→ TASK TO COMPLETE:
Tally the lines in the data below in which the word "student" occurs, then give only the total.

→ AVAILABLE DATA:
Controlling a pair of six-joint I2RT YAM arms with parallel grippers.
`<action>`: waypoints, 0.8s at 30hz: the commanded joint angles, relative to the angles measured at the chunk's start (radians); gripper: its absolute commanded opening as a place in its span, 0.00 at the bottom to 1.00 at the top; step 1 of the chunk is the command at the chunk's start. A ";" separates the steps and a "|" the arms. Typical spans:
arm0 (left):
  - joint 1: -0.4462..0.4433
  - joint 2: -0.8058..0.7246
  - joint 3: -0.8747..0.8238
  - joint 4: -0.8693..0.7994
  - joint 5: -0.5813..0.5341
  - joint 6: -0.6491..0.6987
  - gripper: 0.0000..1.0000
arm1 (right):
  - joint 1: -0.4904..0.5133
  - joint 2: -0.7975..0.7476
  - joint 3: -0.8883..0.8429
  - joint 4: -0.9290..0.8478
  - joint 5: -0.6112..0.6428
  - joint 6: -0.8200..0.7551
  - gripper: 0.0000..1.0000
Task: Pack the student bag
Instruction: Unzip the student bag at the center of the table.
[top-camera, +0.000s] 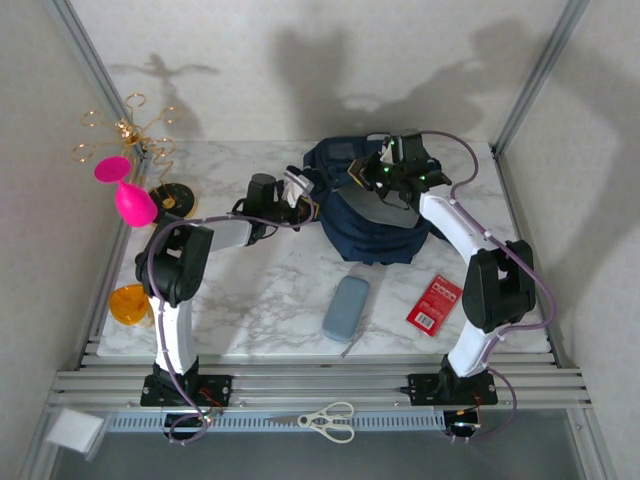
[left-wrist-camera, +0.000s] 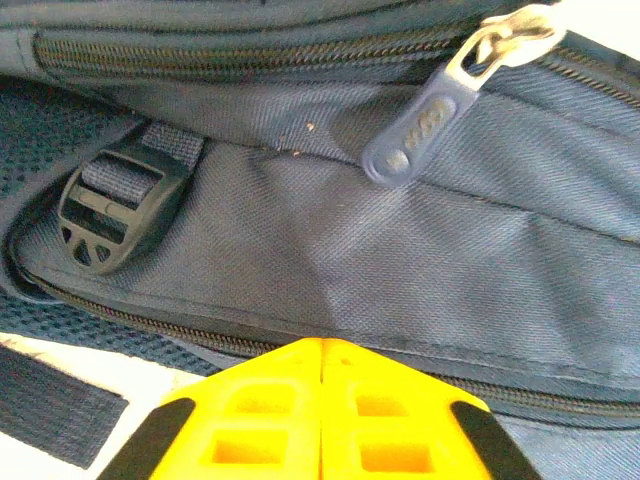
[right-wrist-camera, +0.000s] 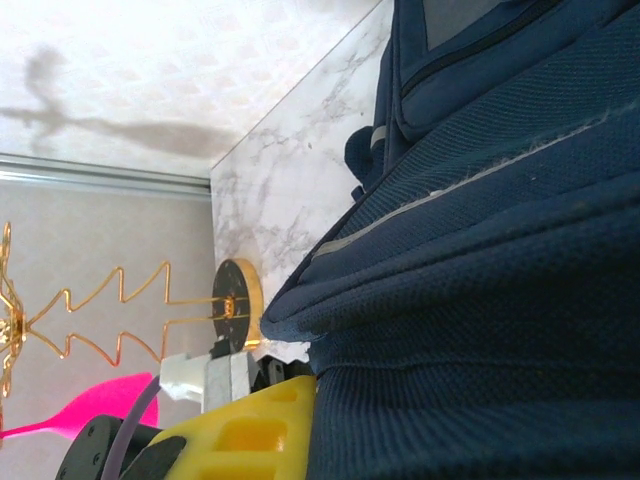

→ RESPONSE:
2